We implement industry-standard security measures to protect your data:

  • Encryption: All OAuth tokens and sensitive data are encrypted at rest using AES-256 encryption
  • Secure Transmission: All data transfers use HTTPS/TLS encryption
  • Access Controls: Strict access controls limit who can access your data
  • Regular Backups: Automated backups to prevent data loss
  • Token Management: OAuth tokens are securely stored and automatically refreshed

Your invoice files are stored securely on our servers. If you use Google Drive integration, copies are also stored in your personal Google Drive account.

6. Data Sharing and Disclosure

We DO NOT sell, rent, or trade your personal information. We may share your data only in the following circumstances:

  • Service Providers: Google Cloud Vision API for OCR processing of invoice images
  • Legal Requirements: When required by law, court order, or government request
  • Business Transfer: In the event of a merger, acquisition, or sale of assets
  • With Your Consent: When you explicitly authorize data sharing

7. Your Rights and Choices

You have the following rights regarding your data:

  • Access: Request a copy of your personal data
  • Correction: Update or correct inaccurate information
  • Deletion: Request deletion of your account and associated data
  • Disconnect Integrations: Revoke Google account access at any time from the Integrations page
  • Export Data: Download your invoices and data in standard formats
  • Opt-out: Disable email scanning or notifications in settings

To exercise any of these rights, please contact us at support@billifly.com

8. Data Retention

We retain your data for as long as your account is active or as needed to provide services. When you delete your account:

  • Your personal information and invoices are permanently deleted within 30 days
  • OAuth tokens are immediately revoked and deleted
  • Backup copies are removed within 90 days
  • Some data may be retained for legal compliance purposes

9. Third-Party Services

Our service integrates with the following third-party services:

  • Google APIs: Gmail, Google Drive, Google Cloud Vision (subject to Google's Privacy Policy)
  • WhatsApp Business API: Optional integration for invoice notifications

These services have their own privacy policies. We recommend reviewing them.

10. Children's Privacy

Laravel is not intended for users under the age of 18. We do not knowingly collect personal information from children. If you believe we have collected information from a child, please contact us immediately.

11. International Users

Your data may be transferred to and processed in countries other than your country of residence. By using our service, you consent to the transfer of your information to our facilities and service providers globally.

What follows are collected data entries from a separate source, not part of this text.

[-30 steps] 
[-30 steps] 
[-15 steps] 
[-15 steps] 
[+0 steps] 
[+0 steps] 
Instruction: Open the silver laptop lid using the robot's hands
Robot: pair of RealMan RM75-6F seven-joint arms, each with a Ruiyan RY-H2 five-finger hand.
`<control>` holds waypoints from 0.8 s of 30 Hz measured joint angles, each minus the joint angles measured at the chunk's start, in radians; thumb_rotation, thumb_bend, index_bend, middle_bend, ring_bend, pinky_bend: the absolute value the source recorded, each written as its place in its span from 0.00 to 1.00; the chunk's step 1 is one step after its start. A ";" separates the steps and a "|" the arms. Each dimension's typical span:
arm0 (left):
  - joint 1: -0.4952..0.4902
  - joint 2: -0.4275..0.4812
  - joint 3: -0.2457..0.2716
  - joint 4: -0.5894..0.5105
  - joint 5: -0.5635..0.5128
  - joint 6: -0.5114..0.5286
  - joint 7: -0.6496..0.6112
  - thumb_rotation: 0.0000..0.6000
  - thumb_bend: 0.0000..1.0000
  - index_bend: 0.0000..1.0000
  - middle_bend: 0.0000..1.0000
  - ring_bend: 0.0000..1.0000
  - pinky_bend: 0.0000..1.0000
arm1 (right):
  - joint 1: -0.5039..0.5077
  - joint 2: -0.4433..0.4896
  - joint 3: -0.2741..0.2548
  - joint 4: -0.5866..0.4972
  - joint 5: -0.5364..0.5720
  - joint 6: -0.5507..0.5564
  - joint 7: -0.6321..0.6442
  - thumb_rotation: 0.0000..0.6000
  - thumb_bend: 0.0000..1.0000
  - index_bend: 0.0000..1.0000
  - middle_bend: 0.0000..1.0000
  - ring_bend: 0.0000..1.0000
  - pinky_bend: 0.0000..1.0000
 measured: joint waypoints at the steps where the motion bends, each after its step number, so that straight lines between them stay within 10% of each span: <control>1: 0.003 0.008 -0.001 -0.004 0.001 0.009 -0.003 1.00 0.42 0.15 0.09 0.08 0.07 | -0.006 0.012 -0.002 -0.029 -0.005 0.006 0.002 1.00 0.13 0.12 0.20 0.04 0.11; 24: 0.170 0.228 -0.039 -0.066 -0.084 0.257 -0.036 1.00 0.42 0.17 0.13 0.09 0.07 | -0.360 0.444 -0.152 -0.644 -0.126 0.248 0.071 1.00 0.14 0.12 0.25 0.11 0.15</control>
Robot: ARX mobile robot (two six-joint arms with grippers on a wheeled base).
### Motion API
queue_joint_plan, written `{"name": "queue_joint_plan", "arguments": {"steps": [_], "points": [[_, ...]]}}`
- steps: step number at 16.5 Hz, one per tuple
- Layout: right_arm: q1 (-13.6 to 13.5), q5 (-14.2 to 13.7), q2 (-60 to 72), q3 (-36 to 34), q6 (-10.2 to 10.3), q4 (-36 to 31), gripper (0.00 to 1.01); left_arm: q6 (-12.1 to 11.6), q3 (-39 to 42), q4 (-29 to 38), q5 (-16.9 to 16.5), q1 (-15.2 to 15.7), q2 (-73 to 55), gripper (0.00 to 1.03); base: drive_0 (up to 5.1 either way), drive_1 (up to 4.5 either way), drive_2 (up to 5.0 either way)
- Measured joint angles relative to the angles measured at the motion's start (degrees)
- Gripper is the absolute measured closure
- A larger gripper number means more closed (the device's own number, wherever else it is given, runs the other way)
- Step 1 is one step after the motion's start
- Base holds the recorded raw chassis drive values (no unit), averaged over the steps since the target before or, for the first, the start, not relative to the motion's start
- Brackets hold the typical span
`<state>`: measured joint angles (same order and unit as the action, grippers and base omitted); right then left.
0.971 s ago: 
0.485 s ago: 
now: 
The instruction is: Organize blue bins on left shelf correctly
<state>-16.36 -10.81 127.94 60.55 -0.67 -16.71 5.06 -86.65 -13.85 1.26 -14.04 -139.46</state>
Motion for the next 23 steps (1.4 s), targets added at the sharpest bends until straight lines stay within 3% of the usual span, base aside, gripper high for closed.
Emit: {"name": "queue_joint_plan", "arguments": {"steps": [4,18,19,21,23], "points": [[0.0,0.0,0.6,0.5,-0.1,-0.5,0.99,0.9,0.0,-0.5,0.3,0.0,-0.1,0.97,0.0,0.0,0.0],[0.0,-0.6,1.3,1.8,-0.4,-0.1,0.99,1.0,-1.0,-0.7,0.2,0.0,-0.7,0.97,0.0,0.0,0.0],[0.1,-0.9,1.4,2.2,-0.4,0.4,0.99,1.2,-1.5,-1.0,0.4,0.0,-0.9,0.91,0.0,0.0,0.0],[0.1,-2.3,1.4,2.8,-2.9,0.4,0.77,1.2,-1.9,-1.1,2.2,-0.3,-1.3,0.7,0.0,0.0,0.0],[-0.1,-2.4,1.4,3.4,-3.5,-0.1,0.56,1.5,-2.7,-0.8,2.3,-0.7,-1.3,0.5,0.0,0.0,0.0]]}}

12. Changes to This Privacy Policy

We may update this Privacy Policy from time to time. We will notify you of significant changes via email or through the service. Your continued use of Laravel after changes constitutes acceptance of the updated policy.

13. Contact Us

If you have any questions about this Privacy Policy or our data practices, please contact us:

Laravel

Email: support@billifly.com

Website: https://billifly.com

14. Google OAuth Verification

This application has been verified by Google and complies with Google's API Services User Data Policy. Our access to your Google account is limited to the specific permissions you grant, and you can revoke access at any time from your Google Account Permissions page.